§ Brief
Please write out every line of the material exactly.
——————————
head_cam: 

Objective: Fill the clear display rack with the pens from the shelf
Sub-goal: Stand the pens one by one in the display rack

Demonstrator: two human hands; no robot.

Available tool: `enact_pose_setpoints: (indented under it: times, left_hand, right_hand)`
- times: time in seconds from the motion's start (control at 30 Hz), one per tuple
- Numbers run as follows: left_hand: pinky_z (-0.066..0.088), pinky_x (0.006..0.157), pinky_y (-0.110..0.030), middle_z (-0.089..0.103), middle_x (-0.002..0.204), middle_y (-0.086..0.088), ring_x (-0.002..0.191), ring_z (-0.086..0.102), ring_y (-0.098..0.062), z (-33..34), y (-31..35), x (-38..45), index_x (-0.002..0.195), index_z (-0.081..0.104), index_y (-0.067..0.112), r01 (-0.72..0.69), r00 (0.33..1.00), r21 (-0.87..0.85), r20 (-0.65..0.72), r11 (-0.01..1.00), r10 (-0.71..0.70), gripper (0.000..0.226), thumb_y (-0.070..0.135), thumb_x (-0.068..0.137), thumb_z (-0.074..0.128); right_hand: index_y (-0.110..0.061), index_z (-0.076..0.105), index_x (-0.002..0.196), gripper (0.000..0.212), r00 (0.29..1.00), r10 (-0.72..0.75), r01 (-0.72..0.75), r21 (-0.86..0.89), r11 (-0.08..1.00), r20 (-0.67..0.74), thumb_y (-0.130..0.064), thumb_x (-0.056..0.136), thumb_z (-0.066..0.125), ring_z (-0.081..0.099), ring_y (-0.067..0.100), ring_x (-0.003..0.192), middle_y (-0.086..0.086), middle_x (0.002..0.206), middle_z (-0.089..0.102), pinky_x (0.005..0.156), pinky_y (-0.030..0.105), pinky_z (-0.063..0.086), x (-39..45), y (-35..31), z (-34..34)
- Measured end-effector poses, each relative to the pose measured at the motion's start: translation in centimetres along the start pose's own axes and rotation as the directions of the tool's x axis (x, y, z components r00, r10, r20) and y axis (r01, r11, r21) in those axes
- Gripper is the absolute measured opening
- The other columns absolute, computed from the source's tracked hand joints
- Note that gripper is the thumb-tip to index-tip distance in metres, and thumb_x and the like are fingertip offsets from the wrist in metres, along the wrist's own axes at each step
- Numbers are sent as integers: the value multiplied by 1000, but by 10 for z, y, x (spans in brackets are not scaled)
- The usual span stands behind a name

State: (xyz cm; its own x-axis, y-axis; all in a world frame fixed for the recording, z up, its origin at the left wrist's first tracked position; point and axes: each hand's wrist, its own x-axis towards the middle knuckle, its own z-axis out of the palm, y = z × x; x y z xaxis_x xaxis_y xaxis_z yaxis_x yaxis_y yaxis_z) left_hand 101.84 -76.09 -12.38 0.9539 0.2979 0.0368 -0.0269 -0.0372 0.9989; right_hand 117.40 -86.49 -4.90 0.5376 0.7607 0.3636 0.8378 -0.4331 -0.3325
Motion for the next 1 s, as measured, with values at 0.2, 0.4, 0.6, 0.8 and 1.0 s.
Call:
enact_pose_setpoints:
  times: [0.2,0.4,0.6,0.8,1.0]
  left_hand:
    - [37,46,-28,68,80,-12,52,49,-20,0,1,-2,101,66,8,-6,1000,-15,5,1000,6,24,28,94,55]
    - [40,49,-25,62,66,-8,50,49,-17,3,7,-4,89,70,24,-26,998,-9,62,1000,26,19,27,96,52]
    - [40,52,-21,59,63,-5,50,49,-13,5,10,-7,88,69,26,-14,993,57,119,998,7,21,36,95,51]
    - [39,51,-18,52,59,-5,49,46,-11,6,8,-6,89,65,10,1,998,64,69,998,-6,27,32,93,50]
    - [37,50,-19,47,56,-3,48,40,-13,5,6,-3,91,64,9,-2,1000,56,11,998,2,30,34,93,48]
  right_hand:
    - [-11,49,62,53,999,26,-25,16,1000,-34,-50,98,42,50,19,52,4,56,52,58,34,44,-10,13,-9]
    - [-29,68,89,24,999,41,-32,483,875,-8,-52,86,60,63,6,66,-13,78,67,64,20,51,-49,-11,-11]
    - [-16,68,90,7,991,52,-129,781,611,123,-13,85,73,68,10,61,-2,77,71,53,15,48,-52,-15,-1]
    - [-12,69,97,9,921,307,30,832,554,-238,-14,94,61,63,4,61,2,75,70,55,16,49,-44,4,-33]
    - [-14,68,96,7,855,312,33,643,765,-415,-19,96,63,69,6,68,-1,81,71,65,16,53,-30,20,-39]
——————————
§ Answer to this task
head_cam: 

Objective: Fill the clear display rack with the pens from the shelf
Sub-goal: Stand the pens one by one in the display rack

Demonstrator: two human hands; no robot.

Available tool: `enact_pose_setpoints: (indented under it: times, left_hand, right_hand)`
- times: time in seconds from the motion's start (control at 30 Hz), one per tuple
- Numbers run as follows: left_hand: pinky_z (-0.066..0.088), pinky_x (0.006..0.157), pinky_y (-0.110..0.030), middle_z (-0.089..0.103), middle_x (-0.002..0.204), middle_y (-0.086..0.088), ring_x (-0.002..0.191), ring_z (-0.086..0.102), ring_y (-0.098..0.062), z (-33..34), y (-31..35), x (-38..45), index_x (-0.002..0.195), index_z (-0.081..0.104), index_y (-0.067..0.112), r01 (-0.72..0.69), r00 (0.33..1.00), r21 (-0.87..0.85), r20 (-0.65..0.72), r11 (-0.01..1.00), r10 (-0.71..0.70), gripper (0.000..0.226), thumb_y (-0.070..0.135), thumb_x (-0.068..0.137), thumb_z (-0.074..0.128); right_hand: index_y (-0.110..0.061), index_z (-0.076..0.105), index_x (-0.002..0.196), gripper (0.000..0.212), r00 (0.29..1.00), r10 (-0.72..0.75), r01 (-0.72..0.75), r21 (-0.86..0.89), r11 (-0.08..1.00), r20 (-0.67..0.74), thumb_y (-0.130..0.064), thumb_x (-0.056..0.136), thumb_z (-0.066..0.125), ring_z (-0.081..0.099), ring_y (-0.067..0.100), ring_x (-0.003..0.192), middle_y (-0.086..0.086), middle_x (0.002..0.206), middle_z (-0.089..0.102), pinky_x (0.005..0.156), pinky_y (-0.030..0.105), pinky_z (-0.063..0.086), x (-39..45), y (-35..31), z (-34..34)
- Measured end-effector poses, each relative to the pose measured at the motion's start: translation in centimetres along the start pose's own axes and rotation as the directions of the tool's x axis (x, y, z components r00, r10, r20) and y axis (r01, r11, r21) in those axes
- Gripper is the absolute measured opening
- The other columns absolute, computed from the source's tracked hand joints
- Note that gripper is the thumb-tip to index-tip distance in metres, and thumb_x and the like are fingertip offsets from the wrist in metres, along the wrist's own axes at each step
- Numbers are sent as integers: the value multiplied by 1000, but by 10 for z, y, x (spans in brackets are not scaled)
- The usual span stands behind a name

State: (xyz cm; its own x-axis, y-axis; all in a world frame fixed for the recording, z up, its origin at the left wrist's first tracked position; point and axes: each hand's wrist, its own x-axis towards the middle knuckle, its own z-axis out of the palm, y = z × x; x y z xaxis_x xaxis_y xaxis_z yaxis_x yaxis_y yaxis_z) left_hand 101.84 -76.09 -12.38 0.9539 0.2979 0.0368 -0.0269 -0.0372 0.9989; right_hand 117.40 -86.49 -4.90 0.5376 0.7607 0.3636 0.8378 -0.4331 -0.3325
Motion for the next 1 s, as measured, with values at 0.2, 0.4, 0.6, 0.8 and 1.0 s.
Call:
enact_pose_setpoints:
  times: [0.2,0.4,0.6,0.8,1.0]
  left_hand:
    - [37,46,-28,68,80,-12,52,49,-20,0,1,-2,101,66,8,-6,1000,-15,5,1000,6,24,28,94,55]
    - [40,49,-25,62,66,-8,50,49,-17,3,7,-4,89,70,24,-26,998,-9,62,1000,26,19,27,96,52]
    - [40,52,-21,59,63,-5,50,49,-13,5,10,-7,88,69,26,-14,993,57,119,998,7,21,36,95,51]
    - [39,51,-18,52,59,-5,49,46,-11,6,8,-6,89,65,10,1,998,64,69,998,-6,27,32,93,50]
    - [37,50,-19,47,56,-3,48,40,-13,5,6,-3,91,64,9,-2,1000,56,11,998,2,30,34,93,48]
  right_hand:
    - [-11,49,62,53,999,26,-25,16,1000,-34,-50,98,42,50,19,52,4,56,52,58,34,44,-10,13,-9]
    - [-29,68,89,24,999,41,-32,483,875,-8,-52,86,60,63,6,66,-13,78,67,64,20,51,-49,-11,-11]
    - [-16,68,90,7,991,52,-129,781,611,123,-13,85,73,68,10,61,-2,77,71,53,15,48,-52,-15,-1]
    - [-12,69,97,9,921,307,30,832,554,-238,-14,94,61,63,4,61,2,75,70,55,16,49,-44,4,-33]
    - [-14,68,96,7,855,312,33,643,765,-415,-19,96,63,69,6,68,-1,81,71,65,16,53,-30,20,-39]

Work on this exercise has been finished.